The chief executive officer of Invessed spoke to FinTech Intel on a range of topics
Theo Paraskevopoulos is the chief executive officer of Invessed, a wealthtech company that aims to bring greater transparency to investing.
Our reporter, Robert Welbourn, interviewed him on several topics, including transparency, keeping the focus on the consumer at every step of the process, and how AI might become a more powerful force in investing.
So Theo, tell us about yourself!
My background is in design and technology, and I spent most of my career in the City of London. In the 2000s, I worked with companies on the investment reporting side of things. I was always interested in user experience, reporting, and tech.
My co-founder Adam and I started GrowCreate 12 years ago, and we continued to work within the industry, providing similar services but on a custom solution basis. We found that clients were asking us for the same thing over and over, so we decided to productise our solution, which became Invessed.
At Invessed, you talk a lot about financial transparency. Does that drive you to always keep the consumer front of mind?
Absolutely. Transparency is the first thing people tell us they need from their providers. The reporting side of things has definitely improved over time, and most people have a version of a client portal that gives people transparency over their investments.
Sometimes, the industry seems a little bit too in love with data. We can throw a lot of data at an advisor’s client without actually explaining what it means. Most people who work in the industry tend to understand the data, but many of them forget that the people they’re working for might not.
I’ve been reading a lot recently about the rise of AI fund managers. I’d love to get your thoughts on that.
There’s lots of value there. The industry will use every tool at its disposal to achieve scalability and help people process information. I think that’s a part of the industry that will grow for a certain segment.
At Invessed, we focus on customer experience. We know there’s a role for AI in customer experience, whether that’s anticipating risk profiles, helping people process investment reporting or even product recommendations. AI is not deployed as well as it could be on the client-facing side of things; we’re looking to introduce some innovations in that area.
Do you think there might be pushback if there are more AI investment platforms? People might be reluctant to invest large sums of money when no human is involved in making decisions on the other end.
I think that could be the case. Like any technology, AI should be a facilitator, it shouldn’t replace human interaction. There are guardrails on the technology: the AI might make a recommendation because it’s very good at crunching data, but that recommendation gets assessed by a human advisor before it reaches the end client.

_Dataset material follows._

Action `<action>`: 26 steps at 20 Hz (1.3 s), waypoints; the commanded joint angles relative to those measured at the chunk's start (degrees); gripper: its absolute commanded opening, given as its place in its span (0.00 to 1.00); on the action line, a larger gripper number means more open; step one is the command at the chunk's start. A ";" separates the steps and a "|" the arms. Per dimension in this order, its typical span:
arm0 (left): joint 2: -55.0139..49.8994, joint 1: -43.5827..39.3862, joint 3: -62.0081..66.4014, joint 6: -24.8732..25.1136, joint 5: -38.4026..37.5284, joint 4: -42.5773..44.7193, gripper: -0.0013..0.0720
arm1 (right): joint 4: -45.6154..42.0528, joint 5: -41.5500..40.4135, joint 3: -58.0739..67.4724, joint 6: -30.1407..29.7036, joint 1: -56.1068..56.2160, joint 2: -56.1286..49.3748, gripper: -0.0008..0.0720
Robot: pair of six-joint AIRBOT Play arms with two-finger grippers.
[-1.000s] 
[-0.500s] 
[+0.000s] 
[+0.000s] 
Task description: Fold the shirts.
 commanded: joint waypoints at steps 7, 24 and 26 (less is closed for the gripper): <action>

Human plus AI is better than human and AI separately—as long as the relationship is transparent and the customer knows about it.
Similarly, the customer may be much more amenable to AI recommendations if there’s a justification for where the recommendation came from. You could think of it in other ways; Netflix does something similar, saying, “We think you’re going to love these because you were interested in this.”
Speaking of transparency, I’d love your thoughts on the transition from open banking to open finance.
Everyone in fintech will definitely welcome it. However, with my background, I have a certain appreciation for why it’s being delayed. Regulation, competition, fees, security, and bad actors are all reasons that delay any kind of openness in the sector.
I want to bring you back to probably quite a few years ago now, to roughly the mid-2010s when online banking became the norm. At first, it was difficult to access many banks, and indeed, in Germany, where I live, some of the traditional banks still make it pretty hard. Gradually, it’s become easier and easier. eKYC, for example, has become the norm. However, at first, it was difficult to prove, and different components were needed to link different systems together.
We’re going through a similar transition now, where disparate parts of the process that are still too expensive to put together are gradually being connected. I think in a couple of years, we’ll be talking about a much smoother transition; there will be opportunities for providers like us, who provide that flexibility, and for a whole host of innovative solutions out there in different sectors as well.
We have to look forward to expanding beyond investments and being able to rely on systems like open finance to bring together the entire financial picture. It doesn’t just have to be investments, it could be mortgages, insurance, assets or liabilities from your entire financial life. We look forward to being able to present them in one view, and you can have the same transition from one provider to another as you do now with current accounts and banks. The ease with which you move your direct debits, for example. You should be able to do the same thing with your investment provider.
Right now, I have a current account with provider A, a mortgage with bank B, investments with Bank C, and savings in bank D. Do you think there might be more financial companies offering a more holistic service in the future?
That’s the beauty of it. You can have systems that aggregate things and give you a holistic view of your entire financial life. Hopefully, that will empower people to feel like they can improve things and to have that feeling of control by seeing everything in one place.
It’s always good news whenever there’s interconnectivity, as it’s a breeding ground for innovation.
At the same time, it will also allow niche providers to give you access to more niche products. For example, if your attitude is friendly towards crypto, you can have segregated accounts just for that. The niche will segregate the crypto, whilst the aggregators will give you the convenience of a holistic view of your entire financial life. It’s always good news whenever there’s interconnectivity, as it’s a breeding ground for innovation.